Your answer should be the lines of the listing that contain the word "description".
################
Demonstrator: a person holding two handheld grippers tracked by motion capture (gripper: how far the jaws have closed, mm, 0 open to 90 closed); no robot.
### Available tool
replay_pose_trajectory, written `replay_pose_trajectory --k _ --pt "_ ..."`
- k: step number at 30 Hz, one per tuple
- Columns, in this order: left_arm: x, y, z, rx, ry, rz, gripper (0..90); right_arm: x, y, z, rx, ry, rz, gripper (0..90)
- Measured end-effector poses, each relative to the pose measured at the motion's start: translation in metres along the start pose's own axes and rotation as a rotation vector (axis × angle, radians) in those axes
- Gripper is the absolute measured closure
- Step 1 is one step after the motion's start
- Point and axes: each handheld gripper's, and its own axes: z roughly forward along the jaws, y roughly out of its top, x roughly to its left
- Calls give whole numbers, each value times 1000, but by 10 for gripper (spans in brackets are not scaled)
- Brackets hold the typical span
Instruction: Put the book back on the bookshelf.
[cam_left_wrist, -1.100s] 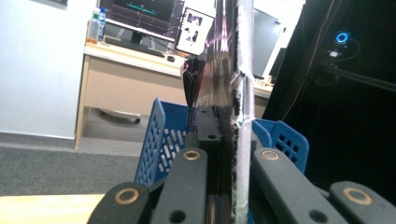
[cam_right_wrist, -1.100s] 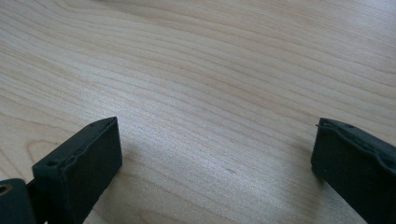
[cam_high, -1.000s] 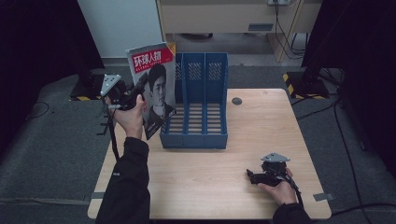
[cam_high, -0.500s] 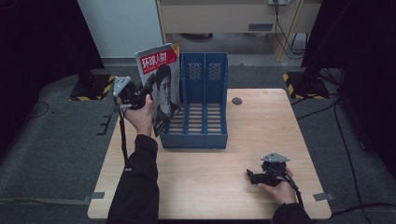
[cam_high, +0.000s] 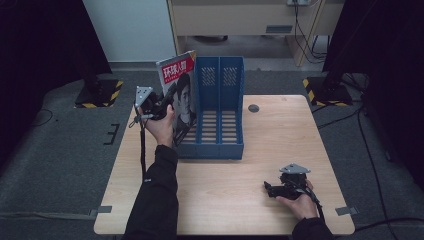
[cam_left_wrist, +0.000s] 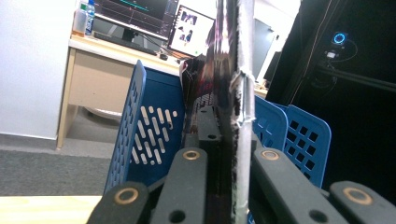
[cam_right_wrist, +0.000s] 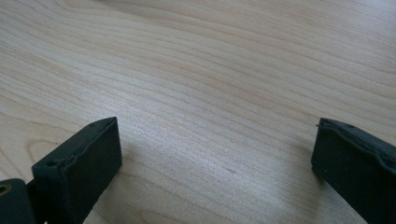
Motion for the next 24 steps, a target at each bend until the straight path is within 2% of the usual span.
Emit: replay_pose_trajectory --k 4,6,10,11,13,14,15,18,20,24 --pt "6 -5 -2 -7 2 7 862 0 0 0 -1 -1 0 21" --pt "4 -3 -2 16 -6 36 862 0 0 0 -1 -1 1 21" --pt "-5 2 -2 74 13 115 860 0 0 0 -1 0 4 21" --pt "-8 5 -2 104 19 134 858 0 0 0 -1 -1 4 21" --pt "-8 5 -2 112 26 135 857 0 0 0 -1 -1 4 21" --pt "-8 6 -3 134 33 129 854 0 0 0 -1 -1 4 21" --pt "-7 7 -5 179 31 132 845 0 0 0 -1 -1 3 21" --pt "-6 7 -8 198 34 142 840 0 0 0 1 1 3 21" --pt "-5 7 -11 236 29 131 827 0 0 0 1 1 3 21" --pt "-6 7 -16 275 31 130 840 0 0 0 1 1 0 21"
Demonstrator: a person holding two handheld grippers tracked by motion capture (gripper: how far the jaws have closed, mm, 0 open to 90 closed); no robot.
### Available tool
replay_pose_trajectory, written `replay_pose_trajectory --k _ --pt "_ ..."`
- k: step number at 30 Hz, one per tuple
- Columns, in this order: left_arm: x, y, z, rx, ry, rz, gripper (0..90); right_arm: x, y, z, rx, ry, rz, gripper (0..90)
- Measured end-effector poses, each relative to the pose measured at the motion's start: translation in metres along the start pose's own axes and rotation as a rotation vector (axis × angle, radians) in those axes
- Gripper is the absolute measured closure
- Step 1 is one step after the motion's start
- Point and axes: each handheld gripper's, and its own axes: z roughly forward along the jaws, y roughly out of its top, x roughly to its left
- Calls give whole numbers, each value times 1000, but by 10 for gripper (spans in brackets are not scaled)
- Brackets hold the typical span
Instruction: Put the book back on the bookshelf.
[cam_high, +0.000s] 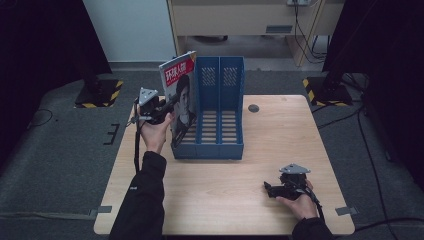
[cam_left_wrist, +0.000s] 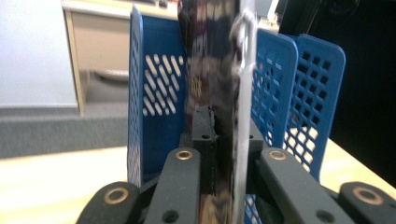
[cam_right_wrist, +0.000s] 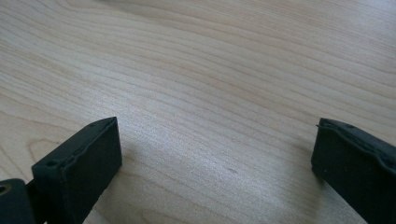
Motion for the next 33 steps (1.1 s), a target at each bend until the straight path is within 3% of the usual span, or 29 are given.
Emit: replay_pose_trajectory --k 4,7,11,16,20,26,30,33 --pt "-1 0 0 -5 14 -16 861 0 0 0 1 1 -3 21" --pt "-3 -3 3 -42 59 5 863 0 0 0 0 1 -5 21" --pt "8 -6 6 -61 82 -19 864 0 0 0 -2 1 -5 21" --pt "11 -8 9 -65 129 11 863 0 0 0 -2 1 -5 21" --pt "7 -12 15 -117 145 19 864 1 0 0 -4 0 -1 21" --pt "12 -17 19 -150 109 18 863 1 0 0 -3 3 -4 21" --pt "18 -17 24 -148 86 5 863 1 0 0 -4 3 -5 21" --pt "17 -23 34 -125 92 21 862 1 0 0 -5 5 -9 21"
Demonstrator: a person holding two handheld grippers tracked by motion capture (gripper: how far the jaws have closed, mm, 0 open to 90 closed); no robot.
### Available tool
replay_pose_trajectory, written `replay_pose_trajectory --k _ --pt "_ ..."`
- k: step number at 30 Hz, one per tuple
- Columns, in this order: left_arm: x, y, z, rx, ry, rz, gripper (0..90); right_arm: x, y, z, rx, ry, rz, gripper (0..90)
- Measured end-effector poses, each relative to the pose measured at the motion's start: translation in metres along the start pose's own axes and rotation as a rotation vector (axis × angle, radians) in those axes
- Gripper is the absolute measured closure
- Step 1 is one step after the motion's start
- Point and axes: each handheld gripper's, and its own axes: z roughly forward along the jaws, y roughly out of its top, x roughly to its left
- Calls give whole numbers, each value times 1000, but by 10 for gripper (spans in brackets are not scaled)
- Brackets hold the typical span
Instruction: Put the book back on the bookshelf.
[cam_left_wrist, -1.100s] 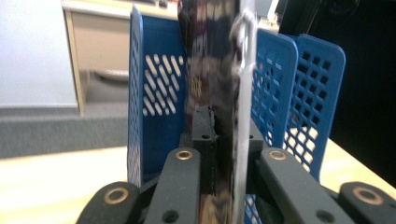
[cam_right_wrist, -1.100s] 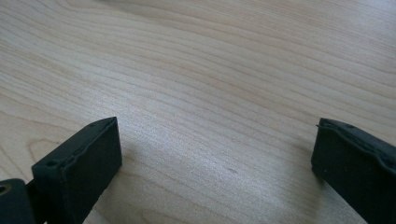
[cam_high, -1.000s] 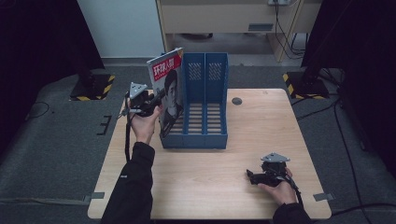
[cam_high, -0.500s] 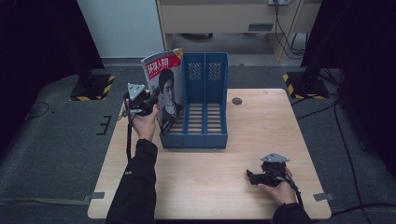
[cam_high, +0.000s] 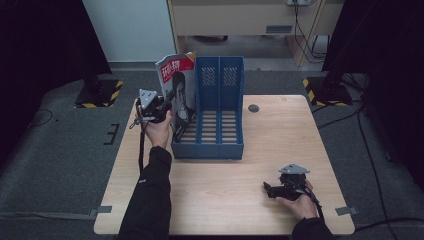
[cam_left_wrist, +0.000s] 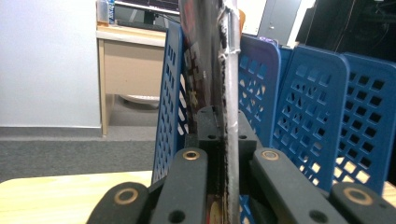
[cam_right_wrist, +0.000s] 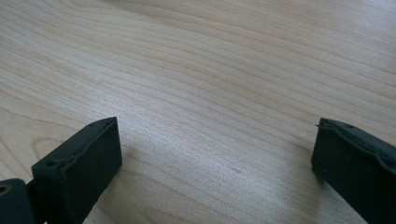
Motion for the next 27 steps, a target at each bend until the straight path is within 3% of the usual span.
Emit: replay_pose_trajectory --k 5,6,17,22,27 --pt "3 -12 1 41 -6 -9 860 0 0 0 1 3 2 20" --pt "7 -15 -1 84 -1 3 857 0 0 0 1 4 0 20" --pt "17 -32 -15 147 -21 -13 834 1 0 0 0 3 0 19" --pt "22 -36 -29 121 -34 -38 810 1 0 0 0 3 0 19" --pt "18 -39 -38 110 -16 -25 838 1 0 0 2 4 0 19"
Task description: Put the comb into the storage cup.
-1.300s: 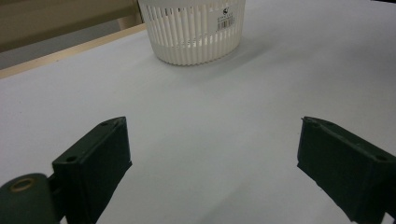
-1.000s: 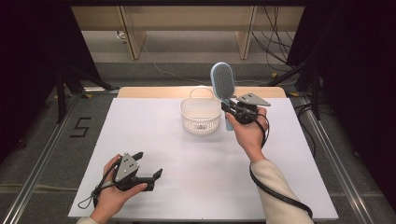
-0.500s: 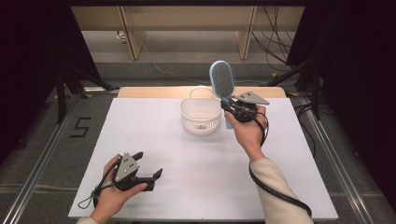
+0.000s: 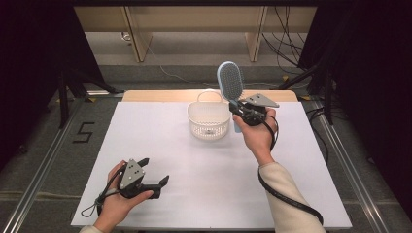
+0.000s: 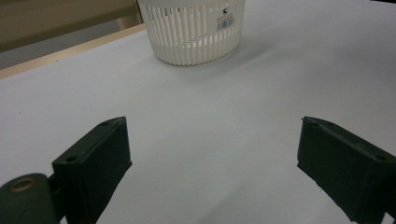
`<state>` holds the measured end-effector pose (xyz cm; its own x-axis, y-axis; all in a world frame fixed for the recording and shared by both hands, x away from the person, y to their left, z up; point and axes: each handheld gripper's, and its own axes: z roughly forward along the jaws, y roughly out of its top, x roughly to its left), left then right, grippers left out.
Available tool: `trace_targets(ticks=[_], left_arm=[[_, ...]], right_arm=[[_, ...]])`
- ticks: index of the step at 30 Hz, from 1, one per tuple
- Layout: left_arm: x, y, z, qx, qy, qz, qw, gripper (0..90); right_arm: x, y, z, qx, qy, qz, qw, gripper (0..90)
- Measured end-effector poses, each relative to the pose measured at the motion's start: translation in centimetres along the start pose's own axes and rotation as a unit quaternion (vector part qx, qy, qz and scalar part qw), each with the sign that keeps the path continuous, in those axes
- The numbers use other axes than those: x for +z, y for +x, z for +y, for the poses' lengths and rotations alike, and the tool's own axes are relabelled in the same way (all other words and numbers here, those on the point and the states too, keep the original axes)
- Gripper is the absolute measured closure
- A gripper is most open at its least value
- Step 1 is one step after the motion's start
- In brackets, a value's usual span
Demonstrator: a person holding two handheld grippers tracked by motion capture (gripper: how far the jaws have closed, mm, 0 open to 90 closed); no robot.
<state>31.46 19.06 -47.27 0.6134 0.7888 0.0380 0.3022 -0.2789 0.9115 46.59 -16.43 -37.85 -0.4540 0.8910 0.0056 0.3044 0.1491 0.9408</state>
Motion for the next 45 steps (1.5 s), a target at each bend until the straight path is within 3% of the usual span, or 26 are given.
trace_targets(ticks=[45], left_arm=[[0.0,0.0,0.0,0.000,0.001,-0.001,1.0000,9.0]], right_arm=[[1.4,0.2,1.0,0.000,-0.005,-0.003,1.0000,70.5]])
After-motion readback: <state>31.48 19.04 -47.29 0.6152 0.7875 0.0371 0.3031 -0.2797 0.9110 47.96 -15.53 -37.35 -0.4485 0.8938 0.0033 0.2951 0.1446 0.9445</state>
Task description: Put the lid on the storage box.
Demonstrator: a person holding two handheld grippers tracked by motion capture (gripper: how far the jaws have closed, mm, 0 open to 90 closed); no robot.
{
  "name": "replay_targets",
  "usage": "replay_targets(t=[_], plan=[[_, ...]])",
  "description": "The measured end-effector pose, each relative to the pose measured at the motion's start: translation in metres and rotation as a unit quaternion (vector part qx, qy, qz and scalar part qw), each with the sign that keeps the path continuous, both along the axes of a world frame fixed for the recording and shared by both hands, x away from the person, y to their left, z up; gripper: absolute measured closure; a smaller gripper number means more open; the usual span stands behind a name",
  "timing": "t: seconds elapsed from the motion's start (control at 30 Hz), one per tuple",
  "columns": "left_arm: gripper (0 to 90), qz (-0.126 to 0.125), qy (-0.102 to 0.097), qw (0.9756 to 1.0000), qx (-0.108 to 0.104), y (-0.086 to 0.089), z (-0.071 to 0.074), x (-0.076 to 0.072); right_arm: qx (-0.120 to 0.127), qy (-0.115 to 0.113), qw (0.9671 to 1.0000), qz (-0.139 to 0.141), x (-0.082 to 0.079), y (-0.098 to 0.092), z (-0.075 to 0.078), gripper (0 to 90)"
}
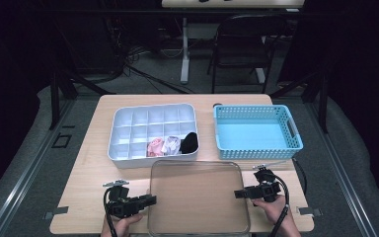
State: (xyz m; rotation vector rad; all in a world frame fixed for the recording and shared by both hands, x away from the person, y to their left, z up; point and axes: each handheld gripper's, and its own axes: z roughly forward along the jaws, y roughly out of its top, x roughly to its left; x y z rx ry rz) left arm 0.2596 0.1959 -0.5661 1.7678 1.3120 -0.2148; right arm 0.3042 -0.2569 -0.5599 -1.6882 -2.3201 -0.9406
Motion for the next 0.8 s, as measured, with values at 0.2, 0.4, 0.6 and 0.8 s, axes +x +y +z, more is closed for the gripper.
replay_targets(t=[0.2, 0.4, 0.6, 0.8], plan=[[65.2, -0.004, -0.011, 0.9999, 0.013, 0.001, 0.002, -0.001, 0.012, 0.004, 0.9999, -0.008, 0.004, -0.002, -0.001, 47.2], [65.3, -0.002, -0.013, 0.9998, 0.016, 0.006, 0.004, 0.000, 0.028, -0.005, 0.9995, -0.010, 0.004, -0.003, 0.002, 52.8], [65.5, -0.002, -0.003, 1.0000, 0.009, 0.009, 0.004, -0.001, 0.042, -0.009, 0.9990, -0.011, 0.003, -0.005, 0.004, 57.5], [64.5, 0.000, -0.014, 0.9997, 0.019, 0.010, 0.009, -0.006, 0.042, -0.027, 0.9988, -0.004, -0.001, -0.004, 0.009, 60.0]])
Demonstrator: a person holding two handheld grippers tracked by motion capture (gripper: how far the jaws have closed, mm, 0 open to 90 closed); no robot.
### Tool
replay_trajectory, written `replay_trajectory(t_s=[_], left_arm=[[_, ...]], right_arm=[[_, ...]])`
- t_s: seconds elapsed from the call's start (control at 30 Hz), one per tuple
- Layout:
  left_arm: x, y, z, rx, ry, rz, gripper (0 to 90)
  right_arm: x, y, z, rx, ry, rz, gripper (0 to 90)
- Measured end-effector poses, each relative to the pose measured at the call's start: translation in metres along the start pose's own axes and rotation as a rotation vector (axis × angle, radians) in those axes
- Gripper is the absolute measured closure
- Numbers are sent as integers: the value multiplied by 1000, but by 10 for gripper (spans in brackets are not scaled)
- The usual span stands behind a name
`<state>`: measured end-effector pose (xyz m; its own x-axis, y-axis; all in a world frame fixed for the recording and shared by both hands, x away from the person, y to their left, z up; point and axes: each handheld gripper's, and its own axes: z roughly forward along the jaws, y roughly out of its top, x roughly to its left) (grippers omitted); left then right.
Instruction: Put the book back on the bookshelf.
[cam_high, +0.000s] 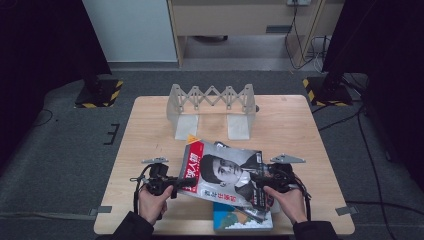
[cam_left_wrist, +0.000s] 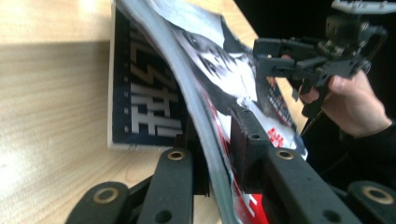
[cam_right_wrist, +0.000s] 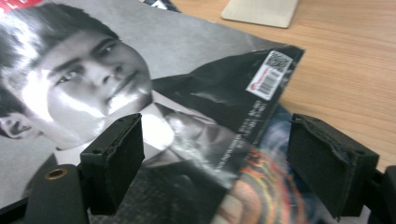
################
#### Expected output:
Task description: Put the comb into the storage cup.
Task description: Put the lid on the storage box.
  "description": "The measured end-effector pose, each relative to the pose measured at the motion's start: translation in metres and rotation as a unit quaternion (vector part qx, qy, qz and scalar part qw), each with the sign that keeps the path continuous, both along the axes of a world frame fixed for the recording and shared by both hands, x away from the person, y to their left, z up; gripper: absolute measured closure; a smaller gripper number means more open; the usual span stands behind a name",

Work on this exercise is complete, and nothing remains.